Tungsten trioxide has a pronounced response to hydrogen that makes it one of the most promising platforms for optical H2 detection11,12,13,14. One of the main challenges for developing efficient hydrogen sensors based on metal oxides is substantial decrease in sensor response in oxygen-containing atmosphere. This is caused by the reverse reaction with oxygen, which influences performance of both optical and resistive hydrogen sensors15,16,17. To overcome this problem, a higher sensitivity is necessary. Various approaches, including doping and nanostructuring, were used to enhance gasochromic response of WO3-based sensors to hydrogen7,18,19. One of the main goals of nanostructuring is the increase of the optical response while keeping the building layers thin to provide a rapid response. Also, the optical path along the surface of the nanostructure should be large enough to make the integral response strong enough. For this reason, the structure supporting the guided-mode resonance seems to be well suitable. Guided-mode resonance is widely used for the development of various sensors thanks to tunability of a resonant wavelength and high sensitivity20,21,22,23,24,25.
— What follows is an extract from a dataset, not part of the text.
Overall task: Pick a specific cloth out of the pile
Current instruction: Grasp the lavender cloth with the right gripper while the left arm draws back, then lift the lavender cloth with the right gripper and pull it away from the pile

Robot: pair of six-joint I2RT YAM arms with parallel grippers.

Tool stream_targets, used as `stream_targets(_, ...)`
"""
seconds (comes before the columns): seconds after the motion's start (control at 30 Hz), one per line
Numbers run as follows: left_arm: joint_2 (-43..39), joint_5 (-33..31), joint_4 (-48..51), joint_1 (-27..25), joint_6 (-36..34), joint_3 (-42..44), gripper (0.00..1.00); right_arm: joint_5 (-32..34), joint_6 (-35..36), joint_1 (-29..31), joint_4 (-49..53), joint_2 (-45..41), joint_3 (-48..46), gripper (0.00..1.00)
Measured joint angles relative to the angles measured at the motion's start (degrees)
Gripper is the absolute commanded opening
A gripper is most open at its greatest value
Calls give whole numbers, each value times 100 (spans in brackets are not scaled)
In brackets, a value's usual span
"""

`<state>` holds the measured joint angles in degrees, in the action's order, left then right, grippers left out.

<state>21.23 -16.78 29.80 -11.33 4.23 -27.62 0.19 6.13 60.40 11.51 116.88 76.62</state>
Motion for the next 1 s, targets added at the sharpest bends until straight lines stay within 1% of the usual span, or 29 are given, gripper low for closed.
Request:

Essential part of any sensor is an algorithm for processing the sensor data. In many cases, the sensitivity may be enhanced by a proper processing procedure26,27. In the case of optical sensors, the data processing is of particular importance because of a complex spectral response of this class of sensors28,29.

In the present work, an optical guided-mode resonance hydrogen sensor based on a 1D Al2O3/WO3/Pd nanostructure working in an oxygen-containing atmosphere was proposed and studied. The catalytic Pd film was as thin as 1 nm to avoid significant optical losses. We experimentally demonstrated an existence of absorption resonances in the nanostructure and showed that the ultrathin catalytic film was enough for an effective function of the sensor: a high sensitivity and a fast response. The sensor resolution of 40 ppm was demonstrated with the sensor data processing by the principal component analysis (PCA). Selectivity to hydrogen was proved by PCA when changing humidity of the exposing atmosphere and heating the sensor. It was found that the sensor retained its function after several months of intensive use, although the response became somewhat weaker and slower.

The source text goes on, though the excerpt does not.